Sono gli unici che nel corso dei secoli, hanno saputo conservare l’unica costruzione possibile del Supramonte: supinnettu.
Descritta benissimo da Angelino Congiu, quest’opera architettonica, con pochissime varianti, risponde alla necessità di sopravvivere ad un clima a volte imprevedibile e di avere comunque un rifugio fabbricato con materiali ricavati dall’ambiente. I resti delle antiche capanne nuragiche ( 3500 anni fa) ci dicono che le case degli antichi sardi non dovevano essere molto diverse da su pinnettu.

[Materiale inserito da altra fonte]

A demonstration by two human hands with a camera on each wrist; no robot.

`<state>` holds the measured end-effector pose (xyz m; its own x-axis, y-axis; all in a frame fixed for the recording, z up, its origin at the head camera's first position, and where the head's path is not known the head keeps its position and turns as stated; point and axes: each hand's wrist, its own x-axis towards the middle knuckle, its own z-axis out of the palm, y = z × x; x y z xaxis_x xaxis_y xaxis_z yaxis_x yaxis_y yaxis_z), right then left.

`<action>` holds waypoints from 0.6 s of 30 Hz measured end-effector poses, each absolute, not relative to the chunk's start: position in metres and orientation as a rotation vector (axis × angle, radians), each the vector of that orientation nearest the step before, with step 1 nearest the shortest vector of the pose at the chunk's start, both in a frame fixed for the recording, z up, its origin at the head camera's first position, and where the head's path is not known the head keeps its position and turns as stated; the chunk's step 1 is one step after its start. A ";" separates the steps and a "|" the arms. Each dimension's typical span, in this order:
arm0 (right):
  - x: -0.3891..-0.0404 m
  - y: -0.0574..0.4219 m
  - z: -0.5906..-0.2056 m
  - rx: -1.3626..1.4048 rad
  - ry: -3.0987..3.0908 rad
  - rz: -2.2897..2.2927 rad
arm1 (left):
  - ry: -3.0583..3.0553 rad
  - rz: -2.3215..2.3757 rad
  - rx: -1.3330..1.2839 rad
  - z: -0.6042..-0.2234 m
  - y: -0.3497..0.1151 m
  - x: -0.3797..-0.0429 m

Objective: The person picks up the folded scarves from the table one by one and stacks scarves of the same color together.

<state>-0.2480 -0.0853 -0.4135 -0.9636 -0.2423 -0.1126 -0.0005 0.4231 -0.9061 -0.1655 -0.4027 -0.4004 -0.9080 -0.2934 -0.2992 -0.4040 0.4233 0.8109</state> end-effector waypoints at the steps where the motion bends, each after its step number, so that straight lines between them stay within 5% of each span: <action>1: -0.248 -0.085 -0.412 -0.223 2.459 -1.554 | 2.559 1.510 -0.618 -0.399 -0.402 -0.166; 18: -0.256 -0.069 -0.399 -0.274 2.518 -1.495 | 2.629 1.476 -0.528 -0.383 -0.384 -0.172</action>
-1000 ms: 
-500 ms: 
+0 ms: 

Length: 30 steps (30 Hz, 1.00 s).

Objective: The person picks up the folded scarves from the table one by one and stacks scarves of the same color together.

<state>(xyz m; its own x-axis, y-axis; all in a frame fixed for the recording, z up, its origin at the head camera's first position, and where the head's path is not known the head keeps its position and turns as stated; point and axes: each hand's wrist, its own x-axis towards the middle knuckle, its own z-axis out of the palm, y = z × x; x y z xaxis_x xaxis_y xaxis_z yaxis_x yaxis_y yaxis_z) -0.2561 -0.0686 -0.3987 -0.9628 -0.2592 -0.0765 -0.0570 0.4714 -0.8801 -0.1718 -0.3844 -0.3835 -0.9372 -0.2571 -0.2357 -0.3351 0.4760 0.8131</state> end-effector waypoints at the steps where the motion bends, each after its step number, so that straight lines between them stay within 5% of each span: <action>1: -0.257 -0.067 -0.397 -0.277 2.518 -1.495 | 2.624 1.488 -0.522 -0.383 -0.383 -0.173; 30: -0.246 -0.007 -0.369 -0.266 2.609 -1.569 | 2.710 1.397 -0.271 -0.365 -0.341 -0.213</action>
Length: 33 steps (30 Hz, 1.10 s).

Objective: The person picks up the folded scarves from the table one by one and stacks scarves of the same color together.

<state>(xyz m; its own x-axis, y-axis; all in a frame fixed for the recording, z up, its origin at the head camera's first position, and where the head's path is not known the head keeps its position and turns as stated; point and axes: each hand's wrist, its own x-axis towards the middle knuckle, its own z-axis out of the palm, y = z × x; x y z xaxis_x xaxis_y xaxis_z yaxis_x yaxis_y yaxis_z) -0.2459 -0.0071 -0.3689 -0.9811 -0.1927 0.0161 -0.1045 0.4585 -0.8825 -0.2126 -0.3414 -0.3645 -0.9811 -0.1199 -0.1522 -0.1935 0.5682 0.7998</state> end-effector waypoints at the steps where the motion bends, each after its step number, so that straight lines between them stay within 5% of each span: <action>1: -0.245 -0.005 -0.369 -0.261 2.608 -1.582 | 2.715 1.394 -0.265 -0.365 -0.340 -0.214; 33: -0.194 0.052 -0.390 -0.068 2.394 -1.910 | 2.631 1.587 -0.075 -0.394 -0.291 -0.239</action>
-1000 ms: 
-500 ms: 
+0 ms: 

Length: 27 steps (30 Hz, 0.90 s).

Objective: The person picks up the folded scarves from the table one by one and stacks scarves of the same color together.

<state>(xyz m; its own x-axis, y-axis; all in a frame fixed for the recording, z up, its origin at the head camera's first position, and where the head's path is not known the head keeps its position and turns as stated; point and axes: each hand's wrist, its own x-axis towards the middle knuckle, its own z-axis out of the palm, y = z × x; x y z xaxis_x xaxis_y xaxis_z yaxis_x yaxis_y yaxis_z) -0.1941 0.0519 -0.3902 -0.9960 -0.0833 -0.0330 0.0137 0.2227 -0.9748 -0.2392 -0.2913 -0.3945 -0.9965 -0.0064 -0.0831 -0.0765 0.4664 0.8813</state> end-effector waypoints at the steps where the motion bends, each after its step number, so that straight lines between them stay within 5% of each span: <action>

Su pinnettu è una capanna molto particolare: la base, che richiama quella di un nuraghe, è costituita da pietre di grandezza simile, disposte come in un muretto a secco. Gli spazi che si vengono a formare tra un masso e un altro sono poi colmati da pietruzze, argilla o terra, in modo che non si abbiano spifferi. Dalla base, alta circa un metro, parte una copertura, di forma conica, realizzata con tronchi di ginepro che poggiano su tre o quattro tronchi più robusti. Questa struttura è ricoperta con frasche di ginepro, mentre una pietra è posta all’apice per fermare l’originale copertura.
Ormai anche i pastori non sono più disposti a vivere nella terra del Supramonte; la vita, spesso dura, del pastore, fa desistere i più giovani dall’ avventurarsi in un’attività che ormai scompare.